8. Si M. A soutient avoir subi des faits de violence en raison de sa relation amoureuse avec une jeune femme, en particulier à la suite de son mariage avec celle-ci, et s'il présente un certificat médical du 14 février 2023 constatant des cicatrices compatibles avec les violences qu'il décrit, ce seul élément n'est pas suffisant pour établir qu'il courrait actuellement et personnellement des risques de persécutions et de traitements inhumains et dégradants en cas de retour dans son pays d'origine, alors qu'au demeurant, il a vu sa demande d'asile rejetée par l'Office français de protection des réfugiés et apatrides le 20 mai 2021 et par la Cour nationale du droit d'asile le 1er juin 2023. Par suite, le moyen tiré de la méconnaissance des stipulations de l'article 3 de la convention européenne de sauvegarde des droits de l'homme et des libertés fondamentales et des dispositions de l'article L. 721-4 du code de l'entrée et du séjour des étrangers et du droit d'asile doit être écarté.

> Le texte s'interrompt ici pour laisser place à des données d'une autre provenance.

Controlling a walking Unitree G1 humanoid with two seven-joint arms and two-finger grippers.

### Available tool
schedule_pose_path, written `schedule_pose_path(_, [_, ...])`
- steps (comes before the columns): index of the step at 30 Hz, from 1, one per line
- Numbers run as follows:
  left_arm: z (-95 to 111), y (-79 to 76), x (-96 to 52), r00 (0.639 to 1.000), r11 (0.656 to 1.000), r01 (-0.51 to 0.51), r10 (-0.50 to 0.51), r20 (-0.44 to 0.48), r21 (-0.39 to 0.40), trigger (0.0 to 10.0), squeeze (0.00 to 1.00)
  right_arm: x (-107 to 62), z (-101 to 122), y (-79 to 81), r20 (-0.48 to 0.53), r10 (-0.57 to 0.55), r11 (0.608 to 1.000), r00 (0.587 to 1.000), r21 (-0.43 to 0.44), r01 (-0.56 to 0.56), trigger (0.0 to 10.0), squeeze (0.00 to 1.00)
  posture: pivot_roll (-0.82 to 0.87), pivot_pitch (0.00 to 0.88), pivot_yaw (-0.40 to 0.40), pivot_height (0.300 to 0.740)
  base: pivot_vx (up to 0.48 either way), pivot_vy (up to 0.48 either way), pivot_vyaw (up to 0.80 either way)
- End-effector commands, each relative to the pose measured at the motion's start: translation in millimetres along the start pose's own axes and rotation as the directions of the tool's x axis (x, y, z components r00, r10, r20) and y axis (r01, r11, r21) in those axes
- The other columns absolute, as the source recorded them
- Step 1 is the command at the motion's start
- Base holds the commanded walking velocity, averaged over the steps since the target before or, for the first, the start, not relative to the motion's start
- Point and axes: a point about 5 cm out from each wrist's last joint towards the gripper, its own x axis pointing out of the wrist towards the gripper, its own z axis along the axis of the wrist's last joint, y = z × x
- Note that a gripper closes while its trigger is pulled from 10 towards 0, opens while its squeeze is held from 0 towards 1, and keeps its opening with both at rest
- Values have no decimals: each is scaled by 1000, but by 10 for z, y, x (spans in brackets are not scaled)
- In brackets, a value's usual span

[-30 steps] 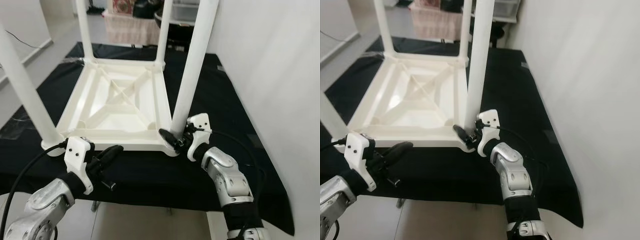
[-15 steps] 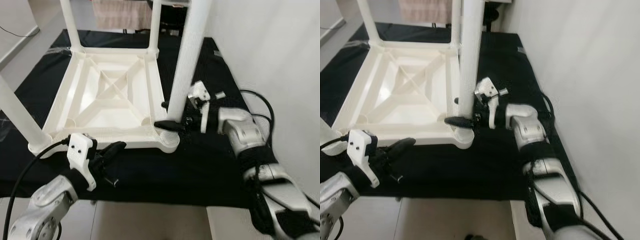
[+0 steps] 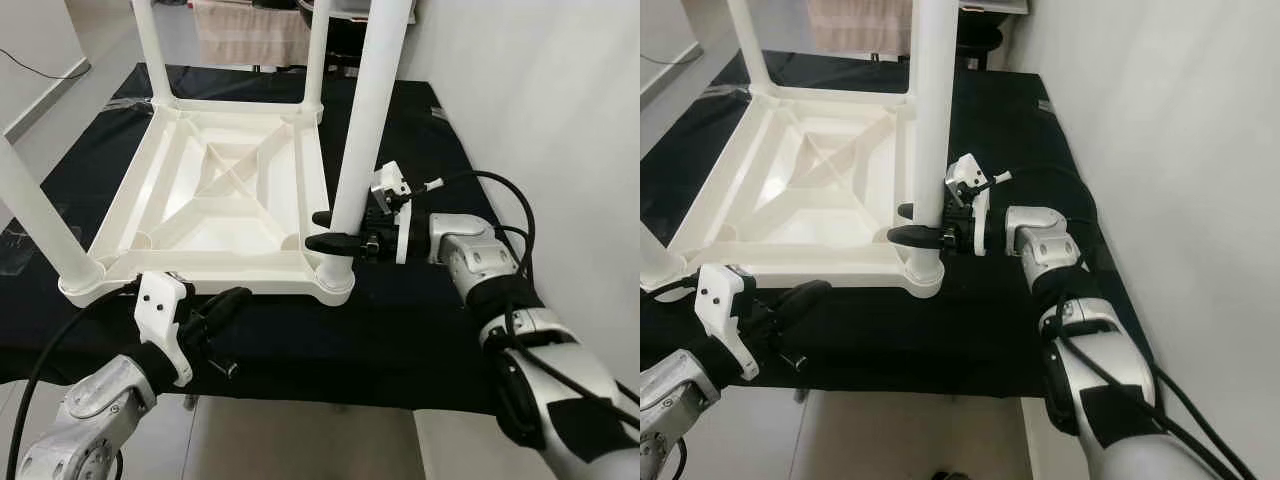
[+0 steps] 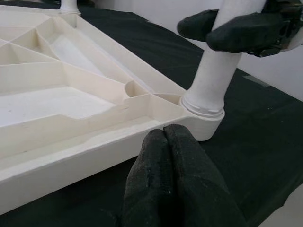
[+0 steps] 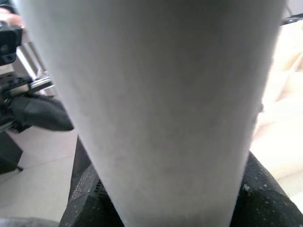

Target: Building children table

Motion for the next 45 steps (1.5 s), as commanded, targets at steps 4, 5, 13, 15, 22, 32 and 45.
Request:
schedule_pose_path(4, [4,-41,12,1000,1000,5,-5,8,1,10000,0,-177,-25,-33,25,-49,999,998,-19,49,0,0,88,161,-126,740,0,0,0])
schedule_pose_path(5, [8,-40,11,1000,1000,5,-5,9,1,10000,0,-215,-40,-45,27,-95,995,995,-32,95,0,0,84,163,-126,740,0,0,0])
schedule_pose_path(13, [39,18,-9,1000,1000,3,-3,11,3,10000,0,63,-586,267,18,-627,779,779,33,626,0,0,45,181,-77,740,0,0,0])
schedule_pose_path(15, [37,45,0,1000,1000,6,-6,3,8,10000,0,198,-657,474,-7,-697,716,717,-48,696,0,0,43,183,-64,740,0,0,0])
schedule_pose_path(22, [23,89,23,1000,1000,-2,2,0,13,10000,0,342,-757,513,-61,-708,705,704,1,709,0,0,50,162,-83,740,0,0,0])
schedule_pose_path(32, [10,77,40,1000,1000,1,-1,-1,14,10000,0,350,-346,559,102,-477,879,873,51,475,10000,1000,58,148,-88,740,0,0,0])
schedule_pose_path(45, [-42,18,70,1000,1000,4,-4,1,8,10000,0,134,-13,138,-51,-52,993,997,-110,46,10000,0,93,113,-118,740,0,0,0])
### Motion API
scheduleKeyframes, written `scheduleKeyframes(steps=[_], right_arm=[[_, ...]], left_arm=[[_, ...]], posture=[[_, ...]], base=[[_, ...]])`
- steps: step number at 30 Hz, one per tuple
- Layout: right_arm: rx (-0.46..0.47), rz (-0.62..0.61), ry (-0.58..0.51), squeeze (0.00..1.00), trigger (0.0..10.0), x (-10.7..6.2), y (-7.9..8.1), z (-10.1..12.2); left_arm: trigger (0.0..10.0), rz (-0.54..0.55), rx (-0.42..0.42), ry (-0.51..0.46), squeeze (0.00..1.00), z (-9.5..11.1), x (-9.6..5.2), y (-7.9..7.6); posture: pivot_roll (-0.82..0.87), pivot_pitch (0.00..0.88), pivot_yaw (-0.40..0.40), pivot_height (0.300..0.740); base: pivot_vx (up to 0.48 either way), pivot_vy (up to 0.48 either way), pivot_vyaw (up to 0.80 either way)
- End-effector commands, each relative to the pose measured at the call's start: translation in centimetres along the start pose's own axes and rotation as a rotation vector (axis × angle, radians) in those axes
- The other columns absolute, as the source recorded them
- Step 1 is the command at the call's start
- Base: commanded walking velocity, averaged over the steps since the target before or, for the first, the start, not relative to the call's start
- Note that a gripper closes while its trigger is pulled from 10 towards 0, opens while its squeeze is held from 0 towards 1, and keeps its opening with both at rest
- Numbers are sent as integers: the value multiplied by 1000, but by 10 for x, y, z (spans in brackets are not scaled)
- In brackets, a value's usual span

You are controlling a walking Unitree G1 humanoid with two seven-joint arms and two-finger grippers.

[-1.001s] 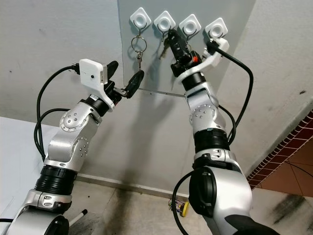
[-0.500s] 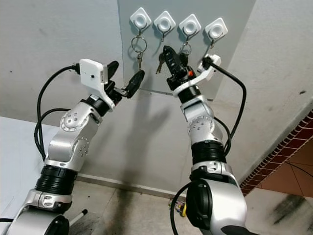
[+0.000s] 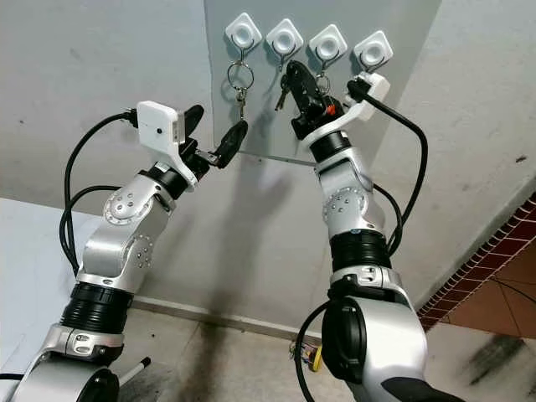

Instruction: Hang keys on a hook

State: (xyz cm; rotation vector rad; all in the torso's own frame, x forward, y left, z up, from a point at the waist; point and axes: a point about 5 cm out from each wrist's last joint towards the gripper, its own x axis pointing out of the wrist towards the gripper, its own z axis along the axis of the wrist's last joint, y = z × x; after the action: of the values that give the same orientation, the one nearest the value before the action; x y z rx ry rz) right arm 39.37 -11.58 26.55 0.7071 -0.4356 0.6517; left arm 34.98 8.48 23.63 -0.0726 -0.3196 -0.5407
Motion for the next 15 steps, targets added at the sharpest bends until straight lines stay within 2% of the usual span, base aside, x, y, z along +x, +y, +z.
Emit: scheduleKeyframes(steps=[1,7,14,15], right_arm=[[-39,31,6,0,10000,9,7,4],[-85,52,44,0,10000,11,7,4],[-173,51,111,0,10000,15,8,0],[-207,50,130,0,10000,15,8,-1]], left_arm=[[10000,-6,11,-15,0,6,2,-1],[10000,-5,8,-14,0,6,2,-1],[10000,0,12,-10,0,6,2,0],[10000,1,14,-11,0,6,2,-1]], posture=[[47,0,-51,732],[45,0,-54,732],[50,0,-57,732],[50,0,-57,732]], base=[[0,0,0],[0,0,0],[0,0,0],[0,0,0]])
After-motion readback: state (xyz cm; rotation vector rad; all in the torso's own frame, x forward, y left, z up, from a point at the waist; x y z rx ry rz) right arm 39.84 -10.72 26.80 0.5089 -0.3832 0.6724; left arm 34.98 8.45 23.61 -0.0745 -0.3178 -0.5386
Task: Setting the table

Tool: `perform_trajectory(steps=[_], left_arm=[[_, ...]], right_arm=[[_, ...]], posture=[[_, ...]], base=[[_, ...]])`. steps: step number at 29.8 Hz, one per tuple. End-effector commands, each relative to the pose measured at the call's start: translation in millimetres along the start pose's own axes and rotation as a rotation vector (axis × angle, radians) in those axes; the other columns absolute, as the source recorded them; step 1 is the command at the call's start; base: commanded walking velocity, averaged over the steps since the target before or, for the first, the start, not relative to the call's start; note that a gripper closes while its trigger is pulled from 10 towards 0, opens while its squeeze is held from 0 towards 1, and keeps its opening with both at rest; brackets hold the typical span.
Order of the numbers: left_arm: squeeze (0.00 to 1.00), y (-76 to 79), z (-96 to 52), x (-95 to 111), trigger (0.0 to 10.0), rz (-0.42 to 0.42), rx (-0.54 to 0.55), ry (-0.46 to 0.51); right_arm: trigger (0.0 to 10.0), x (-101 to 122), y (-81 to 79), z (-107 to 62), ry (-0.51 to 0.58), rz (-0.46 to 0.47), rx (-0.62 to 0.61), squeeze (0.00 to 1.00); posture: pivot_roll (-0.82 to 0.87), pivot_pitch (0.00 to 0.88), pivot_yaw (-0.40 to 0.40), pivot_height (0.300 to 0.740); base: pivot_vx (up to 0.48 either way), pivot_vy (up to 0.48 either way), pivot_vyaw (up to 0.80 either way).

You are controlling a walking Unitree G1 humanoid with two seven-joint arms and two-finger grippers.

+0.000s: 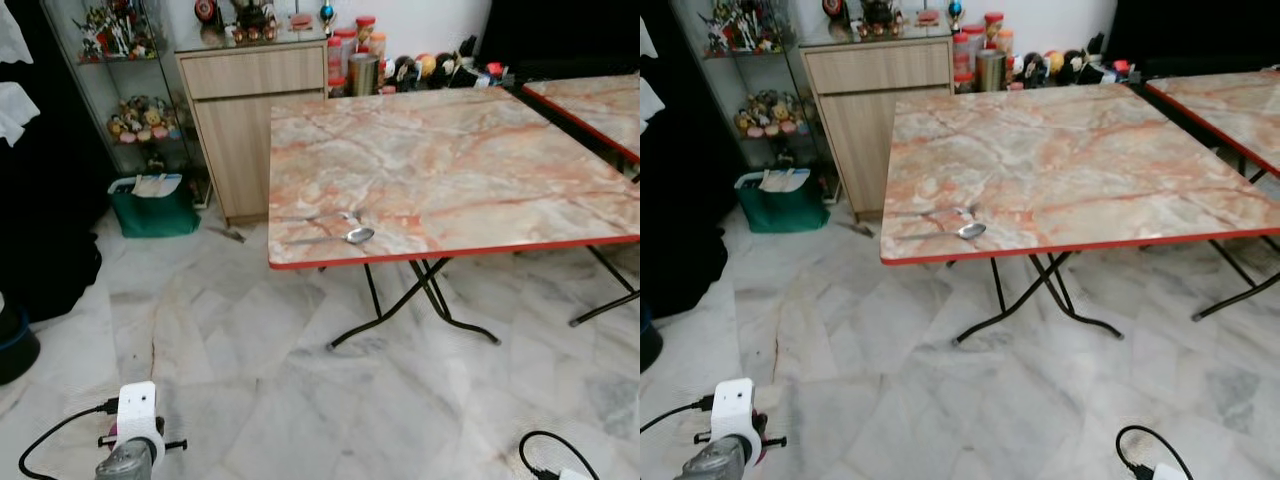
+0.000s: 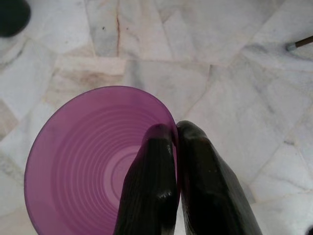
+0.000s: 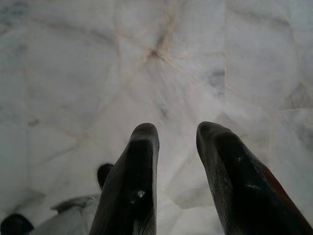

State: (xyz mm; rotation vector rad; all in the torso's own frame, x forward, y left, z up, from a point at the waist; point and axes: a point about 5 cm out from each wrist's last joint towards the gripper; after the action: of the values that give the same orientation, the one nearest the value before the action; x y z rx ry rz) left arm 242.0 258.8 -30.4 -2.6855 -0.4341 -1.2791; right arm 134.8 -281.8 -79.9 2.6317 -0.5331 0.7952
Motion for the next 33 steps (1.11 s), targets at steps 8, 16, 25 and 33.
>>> perform_trajectory(steps=[8, 16, 25, 33], left_arm=[[0.0, -4.3, -1.1, -4.1, 10.0, 0.024, 0.016, -0.015], [0.0, -4.0, -1.3, -4.6, 10.0, 0.029, 0.014, -0.015], [0.0, -3.2, -1.6, -6.2, 10.0, 0.034, 0.008, -0.019], [0.0, -3.9, -2.0, -7.5, 10.0, 0.039, 0.008, -0.022]], right_arm=[[10.0, 2.7, -0.4, 0.5, 0.007, 0.017, -0.001, 0.0], [10.0, 2.7, -0.8, 0.5, 0.003, 0.009, -0.001, 0.0], [10.0, 2.0, -1.5, 0.3, 0.005, 0.01, 0.004, 0.0], [10.0, 1.1, -1.1, 0.3, -0.002, -0.017, 0.002, 0.0]], posture=[[0.03, 0.071, 0.039, 0.74], [0.03, 0.07, 0.04, 0.74], [0.03, 0.047, 0.043, 0.74], [0.03, 0.039, 0.044, 0.74]], base=[[0.26, -0.294, 0.1], [0.277, -0.288, 0.0], [0.281, -0.285, 0.0], [0.276, -0.288, 0.37]])
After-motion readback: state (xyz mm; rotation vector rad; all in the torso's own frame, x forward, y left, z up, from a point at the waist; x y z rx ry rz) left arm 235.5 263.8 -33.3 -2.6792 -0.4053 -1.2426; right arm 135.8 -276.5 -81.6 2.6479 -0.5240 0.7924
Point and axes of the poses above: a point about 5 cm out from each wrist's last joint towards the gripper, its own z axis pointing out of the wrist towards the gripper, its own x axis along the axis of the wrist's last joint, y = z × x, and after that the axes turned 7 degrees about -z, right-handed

9. Il résulte de tout ce qui précède que la requête de M. A doit être rejetée en toutes ses conclusions, y compris ses conclusions à fin d'injonction et celles tendant à l'application des dispositions combinées des articles 37 de la loi du 10 juillet 1991 et L. 761-1 du code de justice administrative.
D E C I D E :
Article 1er : Les conclusions de la requête de M. A sont rejetées.
Article 2 : Le présent jugement sera notifié à M. B A, à Me Moulouade et au préfet de police.
Copie sera adressée au bureau d'aide juridictionnelle.
Rendu public par mise à disposition au greffe le 6 décembre 2023.
La magistrate désignée,
C. GROSSHOLZ La greffière,
C. NEDJARI La République mande et ordonne au préfet de police en ce qui le concerne ou à tous commissaires de justice à ce requis en ce qui concerne les voies de droit commun contre les parties privées, de pourvoir à l'exécution de la présente décision.